In the 1990s and 2000s, in fact, this myth of the rational market was embraced with a fervor that even Irving Fisher never mustered. Financial markets knew best, the thinking went. They spread risk. They gathered and dispersed information. They regulated global economic affairs with a swiftness and decisiveness that governments couldn't match. And then, as debt markets began to freeze up in 2007, suddenly markets didn't do any of these things. "The whole intellectual edifice collapsed in the summer of last year," former Fed chairman Alan Greenspan said at a congressional hearing in October.
Well, maybe not the whole edifice. For all its flaws, Fisher's economic approach delivered genuinely important insights.

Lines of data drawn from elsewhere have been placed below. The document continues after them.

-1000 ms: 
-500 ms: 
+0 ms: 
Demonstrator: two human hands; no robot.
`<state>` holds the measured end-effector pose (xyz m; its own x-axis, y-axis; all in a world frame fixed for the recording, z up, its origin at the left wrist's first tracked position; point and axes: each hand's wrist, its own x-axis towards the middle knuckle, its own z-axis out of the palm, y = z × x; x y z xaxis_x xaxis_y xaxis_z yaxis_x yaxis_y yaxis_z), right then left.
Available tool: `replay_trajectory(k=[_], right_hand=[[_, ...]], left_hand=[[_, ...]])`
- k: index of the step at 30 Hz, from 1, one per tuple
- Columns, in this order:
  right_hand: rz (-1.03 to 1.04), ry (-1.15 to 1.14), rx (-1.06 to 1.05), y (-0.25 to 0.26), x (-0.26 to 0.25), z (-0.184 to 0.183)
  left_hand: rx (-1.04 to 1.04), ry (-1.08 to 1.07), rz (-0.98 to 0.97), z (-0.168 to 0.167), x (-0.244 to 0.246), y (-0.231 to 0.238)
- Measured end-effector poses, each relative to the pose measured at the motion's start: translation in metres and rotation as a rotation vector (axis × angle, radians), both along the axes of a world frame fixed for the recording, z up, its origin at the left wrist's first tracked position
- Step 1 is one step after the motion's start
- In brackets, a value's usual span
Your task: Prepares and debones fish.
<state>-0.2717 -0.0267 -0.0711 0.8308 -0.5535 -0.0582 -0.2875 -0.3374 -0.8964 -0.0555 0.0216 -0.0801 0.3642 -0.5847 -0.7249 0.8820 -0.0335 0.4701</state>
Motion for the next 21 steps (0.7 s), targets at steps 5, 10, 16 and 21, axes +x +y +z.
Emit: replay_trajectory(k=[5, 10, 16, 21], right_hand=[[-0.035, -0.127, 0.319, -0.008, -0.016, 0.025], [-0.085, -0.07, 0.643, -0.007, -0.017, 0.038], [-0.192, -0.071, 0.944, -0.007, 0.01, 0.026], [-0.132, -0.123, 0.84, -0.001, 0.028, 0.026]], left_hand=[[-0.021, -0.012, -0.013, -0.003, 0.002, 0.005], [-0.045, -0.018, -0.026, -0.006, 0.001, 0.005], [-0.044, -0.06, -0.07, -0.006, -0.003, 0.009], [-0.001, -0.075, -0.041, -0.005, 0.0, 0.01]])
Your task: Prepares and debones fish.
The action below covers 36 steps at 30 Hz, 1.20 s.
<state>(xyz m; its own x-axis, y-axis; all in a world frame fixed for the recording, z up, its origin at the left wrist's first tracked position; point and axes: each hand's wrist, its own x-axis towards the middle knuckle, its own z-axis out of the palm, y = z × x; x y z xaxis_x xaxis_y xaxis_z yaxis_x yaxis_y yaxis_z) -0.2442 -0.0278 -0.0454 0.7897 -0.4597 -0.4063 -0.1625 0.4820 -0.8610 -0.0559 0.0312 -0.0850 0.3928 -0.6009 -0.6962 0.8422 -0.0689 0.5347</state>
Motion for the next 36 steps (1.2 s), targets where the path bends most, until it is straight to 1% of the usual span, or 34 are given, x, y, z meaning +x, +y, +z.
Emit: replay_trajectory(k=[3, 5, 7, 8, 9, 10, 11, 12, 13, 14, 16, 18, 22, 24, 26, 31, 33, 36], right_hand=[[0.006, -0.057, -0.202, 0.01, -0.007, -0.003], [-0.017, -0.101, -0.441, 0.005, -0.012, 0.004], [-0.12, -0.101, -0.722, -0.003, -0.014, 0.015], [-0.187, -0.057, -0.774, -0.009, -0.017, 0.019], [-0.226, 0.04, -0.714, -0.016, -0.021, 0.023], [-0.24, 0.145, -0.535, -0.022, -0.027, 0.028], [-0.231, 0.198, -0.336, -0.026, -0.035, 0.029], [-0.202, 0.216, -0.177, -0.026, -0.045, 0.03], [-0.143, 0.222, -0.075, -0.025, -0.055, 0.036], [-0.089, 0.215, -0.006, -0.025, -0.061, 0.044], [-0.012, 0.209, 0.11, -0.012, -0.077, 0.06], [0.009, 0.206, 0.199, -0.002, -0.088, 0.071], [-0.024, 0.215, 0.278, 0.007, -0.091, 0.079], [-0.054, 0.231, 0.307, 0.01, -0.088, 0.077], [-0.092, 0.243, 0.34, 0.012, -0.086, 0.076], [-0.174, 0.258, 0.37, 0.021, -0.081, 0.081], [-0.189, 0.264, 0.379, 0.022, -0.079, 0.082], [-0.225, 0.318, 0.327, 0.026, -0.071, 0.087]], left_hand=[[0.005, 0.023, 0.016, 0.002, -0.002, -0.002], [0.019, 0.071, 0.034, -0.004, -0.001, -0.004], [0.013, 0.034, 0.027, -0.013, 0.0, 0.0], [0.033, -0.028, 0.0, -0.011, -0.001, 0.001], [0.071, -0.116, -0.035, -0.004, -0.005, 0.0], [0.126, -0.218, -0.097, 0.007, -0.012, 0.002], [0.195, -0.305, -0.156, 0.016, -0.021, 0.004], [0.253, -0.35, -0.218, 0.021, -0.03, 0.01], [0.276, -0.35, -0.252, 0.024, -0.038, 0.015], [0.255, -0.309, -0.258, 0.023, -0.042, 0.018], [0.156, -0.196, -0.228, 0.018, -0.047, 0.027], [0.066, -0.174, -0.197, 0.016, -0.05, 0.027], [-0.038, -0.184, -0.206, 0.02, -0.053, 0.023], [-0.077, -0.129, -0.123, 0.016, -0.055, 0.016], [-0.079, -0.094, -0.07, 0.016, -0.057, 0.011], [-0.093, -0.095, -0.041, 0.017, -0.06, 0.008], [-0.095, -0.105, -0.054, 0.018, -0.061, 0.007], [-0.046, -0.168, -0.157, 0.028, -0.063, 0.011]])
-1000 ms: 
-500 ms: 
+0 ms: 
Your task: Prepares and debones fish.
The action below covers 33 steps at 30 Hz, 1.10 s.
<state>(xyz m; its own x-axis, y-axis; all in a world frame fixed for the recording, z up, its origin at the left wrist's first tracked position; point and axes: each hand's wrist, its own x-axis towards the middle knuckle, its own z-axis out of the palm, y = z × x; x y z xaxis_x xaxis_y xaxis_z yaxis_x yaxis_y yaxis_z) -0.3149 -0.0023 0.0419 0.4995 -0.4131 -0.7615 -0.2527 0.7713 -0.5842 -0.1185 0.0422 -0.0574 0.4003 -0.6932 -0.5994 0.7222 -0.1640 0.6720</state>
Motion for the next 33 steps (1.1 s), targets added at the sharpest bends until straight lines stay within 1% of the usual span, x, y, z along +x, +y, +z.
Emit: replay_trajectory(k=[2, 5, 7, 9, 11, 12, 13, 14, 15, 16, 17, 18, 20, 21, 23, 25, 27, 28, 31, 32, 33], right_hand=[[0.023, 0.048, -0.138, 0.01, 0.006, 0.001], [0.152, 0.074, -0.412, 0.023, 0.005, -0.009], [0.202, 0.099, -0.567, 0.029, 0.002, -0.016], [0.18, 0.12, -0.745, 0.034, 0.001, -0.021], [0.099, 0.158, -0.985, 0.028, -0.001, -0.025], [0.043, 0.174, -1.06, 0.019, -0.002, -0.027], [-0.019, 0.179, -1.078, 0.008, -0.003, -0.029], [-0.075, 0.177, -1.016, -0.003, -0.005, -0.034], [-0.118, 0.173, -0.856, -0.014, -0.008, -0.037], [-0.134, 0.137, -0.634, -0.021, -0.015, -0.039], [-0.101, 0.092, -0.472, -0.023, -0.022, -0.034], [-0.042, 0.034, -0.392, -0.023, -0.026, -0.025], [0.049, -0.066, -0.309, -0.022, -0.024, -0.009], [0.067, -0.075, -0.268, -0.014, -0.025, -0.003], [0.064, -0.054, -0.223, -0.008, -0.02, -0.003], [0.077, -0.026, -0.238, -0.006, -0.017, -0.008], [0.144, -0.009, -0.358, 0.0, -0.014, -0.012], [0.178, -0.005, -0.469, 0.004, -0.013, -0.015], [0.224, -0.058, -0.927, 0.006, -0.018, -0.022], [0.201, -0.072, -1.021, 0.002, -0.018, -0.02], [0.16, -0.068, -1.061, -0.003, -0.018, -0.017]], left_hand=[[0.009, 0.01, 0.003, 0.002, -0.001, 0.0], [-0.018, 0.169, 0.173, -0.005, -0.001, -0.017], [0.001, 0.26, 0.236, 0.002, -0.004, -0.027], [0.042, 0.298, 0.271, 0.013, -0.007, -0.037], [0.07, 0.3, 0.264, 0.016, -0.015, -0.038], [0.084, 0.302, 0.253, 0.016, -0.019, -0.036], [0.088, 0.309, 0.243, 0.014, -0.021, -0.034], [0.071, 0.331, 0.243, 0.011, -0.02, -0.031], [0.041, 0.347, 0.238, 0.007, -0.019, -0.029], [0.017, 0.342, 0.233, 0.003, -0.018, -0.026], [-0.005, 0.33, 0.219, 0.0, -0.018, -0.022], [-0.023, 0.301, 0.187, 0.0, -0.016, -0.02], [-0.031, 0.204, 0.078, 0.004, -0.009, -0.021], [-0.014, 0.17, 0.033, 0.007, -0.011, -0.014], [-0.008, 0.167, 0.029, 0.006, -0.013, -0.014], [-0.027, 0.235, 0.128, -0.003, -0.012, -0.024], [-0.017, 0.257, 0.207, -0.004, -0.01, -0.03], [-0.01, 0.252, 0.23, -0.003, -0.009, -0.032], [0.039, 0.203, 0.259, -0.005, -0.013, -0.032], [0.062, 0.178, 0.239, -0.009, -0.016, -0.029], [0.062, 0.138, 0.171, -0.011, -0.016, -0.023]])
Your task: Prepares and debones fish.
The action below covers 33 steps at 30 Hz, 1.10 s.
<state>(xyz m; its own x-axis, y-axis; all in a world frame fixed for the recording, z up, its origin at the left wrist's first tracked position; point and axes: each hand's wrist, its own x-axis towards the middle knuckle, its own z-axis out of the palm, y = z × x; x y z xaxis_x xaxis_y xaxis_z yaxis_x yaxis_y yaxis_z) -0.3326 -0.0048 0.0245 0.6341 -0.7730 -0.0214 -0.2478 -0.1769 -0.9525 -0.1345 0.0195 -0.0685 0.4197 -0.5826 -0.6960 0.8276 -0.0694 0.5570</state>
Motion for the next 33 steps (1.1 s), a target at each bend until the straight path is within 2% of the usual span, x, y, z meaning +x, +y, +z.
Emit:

He proposed in 1911 that the government issue inflation-linked bonds; in 1997, the Treasury Department finally got around to doing so. If anybody in power in Washington had been willing to follow his advice in 1930 or '31 (which essentially amounted to "Print more money"), the Great Depression might not have been so great. For the past two years, the Federal Reserve has been working right out of the Fisher playbook, and while the results haven't been perfect, they've been a lot better than those of the early 1930s. The economics that Fisher espoused--reborn after his death in 1947--should not be discarded. But clearly, there are some issues with it.
My Comments: Small excerpt from a soon to be released book. Plain and simple, markets aren’t rational, as in the price of assets rarely reflect their real values...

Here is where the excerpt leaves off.